Plans of Athelhampton Church, drawn by Thomas Hardy

Item author: Thomas Hardy
Item date: 1860-61
Grant Value: £4,250
Item cost: £5,000
Item date acquired: 2022
Item institution: Dorset History Centre
Town/City: Dorchester
County: Dorset

Sam Johnston, Service Manager for Archives and Records writes:  In June 2022 Dorset History Centre (DHC) was able to acquire the original architectural designs and drawings for Athelhampton or Admiston church (accession 11817).  Funding was generously supplied by the FNL and Dorset Archives Trust and the plans have now joined the world’s largest collection of Thomas Hardy archives at DHC.
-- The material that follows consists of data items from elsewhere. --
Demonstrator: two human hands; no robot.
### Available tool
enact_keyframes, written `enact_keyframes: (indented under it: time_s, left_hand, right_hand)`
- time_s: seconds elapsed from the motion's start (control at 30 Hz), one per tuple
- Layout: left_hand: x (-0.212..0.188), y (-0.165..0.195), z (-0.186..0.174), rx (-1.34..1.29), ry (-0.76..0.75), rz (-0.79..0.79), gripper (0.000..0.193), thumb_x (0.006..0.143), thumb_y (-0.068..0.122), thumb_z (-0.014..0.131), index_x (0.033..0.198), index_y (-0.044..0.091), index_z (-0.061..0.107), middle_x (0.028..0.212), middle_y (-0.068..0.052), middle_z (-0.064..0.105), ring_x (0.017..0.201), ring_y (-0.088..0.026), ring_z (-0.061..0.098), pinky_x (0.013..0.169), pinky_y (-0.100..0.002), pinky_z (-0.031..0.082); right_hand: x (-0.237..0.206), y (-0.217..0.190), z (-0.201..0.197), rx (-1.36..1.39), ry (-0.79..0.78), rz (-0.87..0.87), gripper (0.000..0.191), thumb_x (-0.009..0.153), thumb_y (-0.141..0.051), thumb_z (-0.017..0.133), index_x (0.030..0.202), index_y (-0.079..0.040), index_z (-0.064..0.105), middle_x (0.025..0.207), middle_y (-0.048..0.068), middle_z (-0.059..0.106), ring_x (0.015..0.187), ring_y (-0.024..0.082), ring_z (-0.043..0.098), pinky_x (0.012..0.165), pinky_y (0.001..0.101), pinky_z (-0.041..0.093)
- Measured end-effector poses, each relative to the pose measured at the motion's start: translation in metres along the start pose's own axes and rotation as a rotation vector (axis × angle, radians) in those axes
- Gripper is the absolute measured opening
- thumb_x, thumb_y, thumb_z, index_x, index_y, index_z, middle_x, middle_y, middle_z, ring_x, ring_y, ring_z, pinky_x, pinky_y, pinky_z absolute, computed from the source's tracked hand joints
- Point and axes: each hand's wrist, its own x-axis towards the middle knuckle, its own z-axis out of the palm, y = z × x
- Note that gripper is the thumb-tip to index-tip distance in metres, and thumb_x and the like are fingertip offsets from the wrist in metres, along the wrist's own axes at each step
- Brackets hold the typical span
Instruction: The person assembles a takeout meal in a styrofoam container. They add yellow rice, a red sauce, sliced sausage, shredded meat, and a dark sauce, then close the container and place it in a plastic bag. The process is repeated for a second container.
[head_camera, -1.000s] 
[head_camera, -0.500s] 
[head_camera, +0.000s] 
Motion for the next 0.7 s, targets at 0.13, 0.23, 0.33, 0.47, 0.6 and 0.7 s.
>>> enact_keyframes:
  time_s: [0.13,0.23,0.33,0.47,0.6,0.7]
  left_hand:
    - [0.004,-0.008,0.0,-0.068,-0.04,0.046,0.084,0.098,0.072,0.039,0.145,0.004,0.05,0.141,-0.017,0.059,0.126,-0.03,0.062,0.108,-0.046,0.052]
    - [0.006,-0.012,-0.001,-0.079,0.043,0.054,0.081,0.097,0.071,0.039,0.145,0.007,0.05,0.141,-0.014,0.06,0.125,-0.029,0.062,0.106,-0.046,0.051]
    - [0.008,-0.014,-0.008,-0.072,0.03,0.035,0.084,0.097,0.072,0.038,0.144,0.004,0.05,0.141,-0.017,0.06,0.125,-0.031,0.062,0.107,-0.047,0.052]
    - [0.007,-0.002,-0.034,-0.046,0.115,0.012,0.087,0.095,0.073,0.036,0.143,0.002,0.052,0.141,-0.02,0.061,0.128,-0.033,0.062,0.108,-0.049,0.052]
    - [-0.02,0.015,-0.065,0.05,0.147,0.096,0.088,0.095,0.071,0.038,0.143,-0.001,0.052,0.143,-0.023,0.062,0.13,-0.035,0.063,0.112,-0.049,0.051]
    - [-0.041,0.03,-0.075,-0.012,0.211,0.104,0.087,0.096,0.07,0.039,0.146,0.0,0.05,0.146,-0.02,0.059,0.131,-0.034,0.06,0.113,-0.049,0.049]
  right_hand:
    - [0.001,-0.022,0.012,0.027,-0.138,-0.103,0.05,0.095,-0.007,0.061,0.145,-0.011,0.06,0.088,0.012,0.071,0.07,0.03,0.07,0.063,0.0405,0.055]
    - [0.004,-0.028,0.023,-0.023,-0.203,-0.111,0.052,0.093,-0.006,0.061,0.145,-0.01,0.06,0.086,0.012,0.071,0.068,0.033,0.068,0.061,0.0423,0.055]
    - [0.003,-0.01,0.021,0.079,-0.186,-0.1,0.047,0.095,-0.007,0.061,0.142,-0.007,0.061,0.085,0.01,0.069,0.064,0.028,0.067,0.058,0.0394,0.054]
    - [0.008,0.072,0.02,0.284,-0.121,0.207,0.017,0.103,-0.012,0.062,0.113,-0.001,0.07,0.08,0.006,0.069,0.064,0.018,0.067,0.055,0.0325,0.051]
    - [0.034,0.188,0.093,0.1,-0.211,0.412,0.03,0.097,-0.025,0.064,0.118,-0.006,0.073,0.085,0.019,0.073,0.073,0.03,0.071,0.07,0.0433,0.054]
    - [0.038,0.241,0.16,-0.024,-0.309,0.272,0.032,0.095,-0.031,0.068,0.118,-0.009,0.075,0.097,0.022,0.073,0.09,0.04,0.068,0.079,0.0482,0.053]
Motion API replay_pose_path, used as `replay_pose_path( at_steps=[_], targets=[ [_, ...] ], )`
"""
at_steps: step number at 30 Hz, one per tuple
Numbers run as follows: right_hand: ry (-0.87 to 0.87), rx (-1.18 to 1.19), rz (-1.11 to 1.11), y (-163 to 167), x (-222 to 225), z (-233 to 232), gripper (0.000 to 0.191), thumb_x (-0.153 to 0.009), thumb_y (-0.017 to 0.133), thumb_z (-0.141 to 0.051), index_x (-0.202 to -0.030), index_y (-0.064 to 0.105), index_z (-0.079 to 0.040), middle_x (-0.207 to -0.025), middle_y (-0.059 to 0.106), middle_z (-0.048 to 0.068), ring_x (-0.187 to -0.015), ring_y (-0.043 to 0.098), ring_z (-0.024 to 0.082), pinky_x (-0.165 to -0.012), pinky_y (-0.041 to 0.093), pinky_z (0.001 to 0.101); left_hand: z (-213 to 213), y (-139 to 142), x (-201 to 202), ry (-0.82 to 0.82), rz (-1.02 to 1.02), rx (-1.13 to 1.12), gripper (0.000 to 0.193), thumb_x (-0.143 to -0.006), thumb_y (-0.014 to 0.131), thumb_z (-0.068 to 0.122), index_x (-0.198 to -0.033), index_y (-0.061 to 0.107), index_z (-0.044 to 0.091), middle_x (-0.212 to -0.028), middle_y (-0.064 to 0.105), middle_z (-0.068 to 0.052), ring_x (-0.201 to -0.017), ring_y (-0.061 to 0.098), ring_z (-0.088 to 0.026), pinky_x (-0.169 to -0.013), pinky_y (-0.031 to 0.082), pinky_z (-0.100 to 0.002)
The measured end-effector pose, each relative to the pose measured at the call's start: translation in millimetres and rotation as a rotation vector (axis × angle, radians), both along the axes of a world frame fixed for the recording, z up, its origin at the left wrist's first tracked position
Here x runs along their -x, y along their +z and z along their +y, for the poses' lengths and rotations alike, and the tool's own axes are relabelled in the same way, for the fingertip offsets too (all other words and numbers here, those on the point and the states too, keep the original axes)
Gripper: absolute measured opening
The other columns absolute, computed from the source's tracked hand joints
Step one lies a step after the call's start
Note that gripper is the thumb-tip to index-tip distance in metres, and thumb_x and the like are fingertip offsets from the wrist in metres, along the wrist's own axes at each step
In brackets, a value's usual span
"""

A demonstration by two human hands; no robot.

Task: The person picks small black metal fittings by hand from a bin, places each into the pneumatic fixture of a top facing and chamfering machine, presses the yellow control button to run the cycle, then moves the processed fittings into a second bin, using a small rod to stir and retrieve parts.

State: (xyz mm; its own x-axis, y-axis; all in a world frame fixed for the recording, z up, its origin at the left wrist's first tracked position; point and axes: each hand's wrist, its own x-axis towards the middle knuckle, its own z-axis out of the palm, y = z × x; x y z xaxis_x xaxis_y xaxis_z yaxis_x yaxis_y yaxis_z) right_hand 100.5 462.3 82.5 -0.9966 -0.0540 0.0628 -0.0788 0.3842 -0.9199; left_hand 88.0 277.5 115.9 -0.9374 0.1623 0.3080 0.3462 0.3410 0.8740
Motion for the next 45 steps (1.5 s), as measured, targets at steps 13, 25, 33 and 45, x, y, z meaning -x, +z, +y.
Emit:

It is well known that Hardy came from a family involved in the building trade and he himself initially gravitated towards that profession, being taken on in 1856 at the age of 16 as a pupil at the Dorchester architectural practice of John Hicks.  Hardy had throughout his lifetime an association with Athelhampton House and the nearby village of Puddletown and so it is fitting in many ways that he was so closely involved in the construction of the church.  Whilst none of the plans in the series has Hardy’s signature upon them, experts agree that it is almost certain that he created many of the drawings which are dated 1860-61.  On 11 January 1917 Hardy himself wrote to Alfred de la Fontaine, owner of Athelhampton 'though you are wrong to suppose that I designed the church, I made many of the drawings for it under Hicks, (with whom I was a pupil) & I helped him to mark out the church & the churchyard’.  He goes on to say that he remembers the stonemason well, 'having had frequently to explain my drawings to him' (Vol V, p.198, of the Collected Letters).  Athelhampton church is now a place of Orthodox worship having been sold by the Church Commissioners after being declared redundant in the 1970s.

There are 20 plans in the series mainly produced on linen.  The plans of Athelhampton church, now safely housed in DHC’s repositories show signs of the relatively tough life they led prior to our acquisition.  They had been framed and wall-mounted whereby the twin ills of light and damp have caused a certain amount of deterioration. 

Various academics have written about Hardy’s reputation and achievements as an architect, most notably Kester Rattenbury in her book Thomas Hardy Architect – The Wessex Project (London, 2018). The popular view is that his most notable architectural creation, his home Max Gate was ‘described for almost a century with derision or dark, psychic suspicion’ (p.9).  However, Rattenbury credits Hardy with being ‘directly and deliberately…the most influential writer on conservation there has ever been’ due to his strong and emotional attachment to various structures and his support for a ‘underrated vernacular culture’ (p. 232).  Perhaps appropriately therefore, it was via the sale of some of his architectural manuscripts after his death in 1931 that the wonderful little Dorset church at Winterborne Tomson was restored – as recounted on the plaque inside the church carved by noted designer Reynolds Stone, whose archive also resides at DHC.